## EXERCISE GOAL:
The required output is a word-for-word restatement of the material below, from the line with "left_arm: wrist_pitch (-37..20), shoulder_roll" through its last line, inclusive.

## GIVEN INFORMATION:
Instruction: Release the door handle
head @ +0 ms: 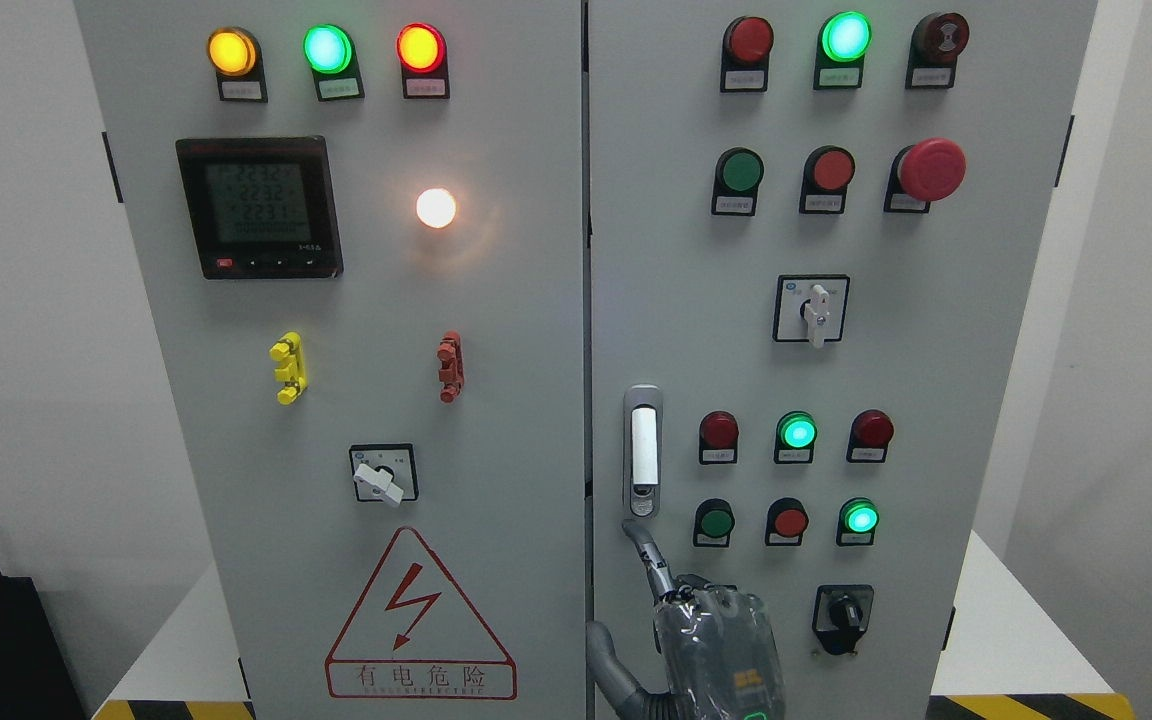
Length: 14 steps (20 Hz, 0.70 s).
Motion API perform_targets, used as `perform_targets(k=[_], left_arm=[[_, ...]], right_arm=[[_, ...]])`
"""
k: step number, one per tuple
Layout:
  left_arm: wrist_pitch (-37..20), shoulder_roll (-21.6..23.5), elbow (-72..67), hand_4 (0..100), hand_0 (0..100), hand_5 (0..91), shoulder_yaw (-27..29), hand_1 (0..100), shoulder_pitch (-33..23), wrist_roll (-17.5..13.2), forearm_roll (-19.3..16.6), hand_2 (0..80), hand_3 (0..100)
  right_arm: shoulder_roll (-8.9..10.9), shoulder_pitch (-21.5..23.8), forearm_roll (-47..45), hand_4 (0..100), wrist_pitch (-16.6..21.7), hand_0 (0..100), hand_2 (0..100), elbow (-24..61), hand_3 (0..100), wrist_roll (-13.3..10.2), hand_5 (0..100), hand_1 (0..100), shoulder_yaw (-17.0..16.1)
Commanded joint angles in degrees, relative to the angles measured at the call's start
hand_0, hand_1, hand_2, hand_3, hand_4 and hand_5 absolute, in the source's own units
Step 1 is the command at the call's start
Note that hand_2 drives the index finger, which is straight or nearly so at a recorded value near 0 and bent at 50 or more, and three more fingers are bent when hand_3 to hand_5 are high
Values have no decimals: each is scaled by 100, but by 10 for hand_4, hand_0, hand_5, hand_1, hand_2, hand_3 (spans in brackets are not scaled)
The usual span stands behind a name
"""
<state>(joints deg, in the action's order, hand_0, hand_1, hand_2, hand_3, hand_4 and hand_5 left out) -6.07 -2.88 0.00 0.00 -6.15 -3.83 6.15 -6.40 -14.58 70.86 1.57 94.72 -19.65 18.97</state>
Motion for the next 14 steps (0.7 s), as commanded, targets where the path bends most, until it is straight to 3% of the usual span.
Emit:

## RESPONSE AREA:
  left_arm: wrist_pitch (-37..20), shoulder_roll (-21.6..23.5), elbow (-72..67), hand_4 (0..100), hand_0 (0..100), hand_5 (0..91), shoulder_yaw (-27..29), hand_1 (0..100), shoulder_pitch (-33..23), wrist_roll (-17.5..13.2), forearm_roll (-19.3..16.6), hand_2 (0..80), hand_3 (0..100)
  right_arm: shoulder_roll (-8.9..10.9), shoulder_pitch (-21.5..23.8), forearm_roll (-47..45), hand_4 (0..100), wrist_pitch (-16.6..21.7), hand_0 (0..100), hand_2 (0..100), elbow (-24..61), hand_3 (0..100), wrist_roll (-13.3..10.2), hand_5 (0..100), hand_1 (0..100), shoulder_yaw (-17.0..16.1)
Commanded joint angles in degrees, relative to the angles measured at the call's start
hand_0, hand_1, hand_2, hand_3, hand_4 and hand_5 absolute, in the source's own units
Step 1 is the command at the call's start
Note that hand_2 drives the index finger, which is straight or nearly so at a recorded value near 0 and bent at 50 or more, and three more fingers are bent when hand_3 to hand_5 are high
Values have no decimals: each is scaled by 100, but by 10 for hand_4, hand_0, hand_5, hand_1, hand_2, hand_3 (spans in brackets are not scaled)
The usual span stands behind a name
"""
<state>(joints deg, in the action's order, hand_0, hand_1, hand_2, hand_3, hand_4 and hand_5 left out) -6.07 -2.88 0.00 0.00 -6.15 -3.83 6.15 -6.40 -14.58 70.86 1.57 94.72 -19.65 18.97</state>
Motion for the next 14 steps (0.7 s), as commanded, targets where the path bends most, until it is straight to 3% of the usual span.
Emit:

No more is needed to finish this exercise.